Monday’s Wall Street Journal reported on the release, this past Sunday night, of a statement by U.S. Forces-Afghanistan, lamenting the decision of an Afghan-led review board to order the release of 37 individuals from custody. “This extrajudicial release of detainees is a major step backward in further developing the rule of law in Afghanistan,” said the military’s statement.

There are two notable problems here: one, the dispute over detention and planned release of these individuals and two, the military’s statement.

First, the detention and release. Let’s stipulate for argument’s sake that these 37 individuals present an ‘imminent threat’ and many of them have, as claimed, directly participated in attacks that killed or wounded Afghan, U.S., and coalition troops. While detention without charge or trial is not prohibited by either international humanitarian or human rights law, it has to be pursuant to grounds and procedures established by law. PoW provisions of the Geneva Conventions don’t apply because the conflict is not between two States and Afghanistan has no administrative detention law. For that reason, President Karzai has regularly objected to U.S. detention procedures. He has rightly argued that detainees should be criminally charged or released. And there are criminal trials in Afghanistan. I’ve observed such trials of persons handed over by the U.S. to Afghan authorities, using evidence obtained by U.S. forces. These trials may not be pretty by U.S. or international due process standards, but they are trials. U.S. forces presumably detained these individuals in the first place before turning detention operations over to the Afghans last year. The transfer agreement provides that the U.S. is to be consulted about releases, but the U.S. maintains no veto power. If U.S. forces have evidence of criminal conduct, they could turn it over to Afghan authorities who could then use it to build a case. And given the state of due process in Afghan courts, it wouldn’t take much. But the U.S. is reluctant. It would rather see these individuals remain in indefinite detention. It would rather complain that the Afghans are exercising their rights under the transfer agreement that the U.S. signed, even though they are doing so consistent with domestic and international law.

And this brings us to the military’s complaint about “extrajudicial release.” Where do we begin? Perhaps with the suggestion that extrajudicial detention is a process that the U.S. has been deeply committed to in both Afghanistan and Guantanamo ever since 9/11. That said, the U.S. has also engaged in extrajudicial release in both Afghanistan and Guantanamo. In fact, it has argued in court, successfully in the case of Afghanistan, that courts have no role in wartime detention decisions. The U.S.’s decisions to release detainees have been made by executive, not judicial authorities, not unlike the Afghan-led review board that wants to release the 37 men. So it’s a bit bizarre for the U.S. to be complaining about extrajudicial release.

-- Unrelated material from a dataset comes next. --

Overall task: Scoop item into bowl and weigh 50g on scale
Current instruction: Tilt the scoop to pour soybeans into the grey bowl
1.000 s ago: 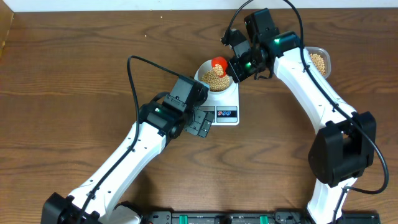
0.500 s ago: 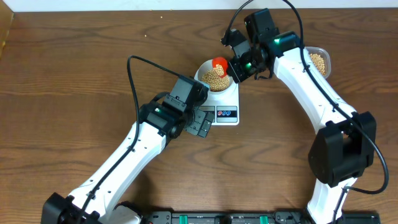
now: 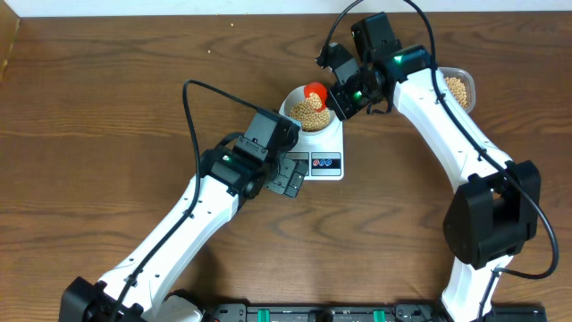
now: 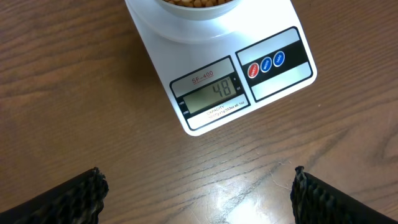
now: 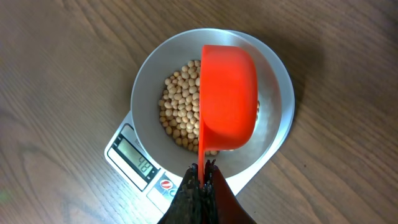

But the most troubling aspect of the military’s statement is the attempt to paint Afghan efforts to end violations of domestic and international law as contrary to the rule of law. Article 9.4 of the International Covenant on Civil and Political Rights reflects the right of habeas corpus – the right of anyone deprived of liberty to have a court decide on the legality of detention and to order release. The U.S. military statement literally reverses the rule.

Maybe it’s not a big deal – a few ill-chosen words by people with a military rather than legal mission. But identical complaints that “extrajudicial release” of people never charged with a crime and never ordered detained by a court somehow flout the rule of law have also been made by Sens. Lindsay Graham and John McCain. Statements like this are signposts on the road to liberty lost. So I think it is a big deal that needs to be noticed and hopefully, not repeated.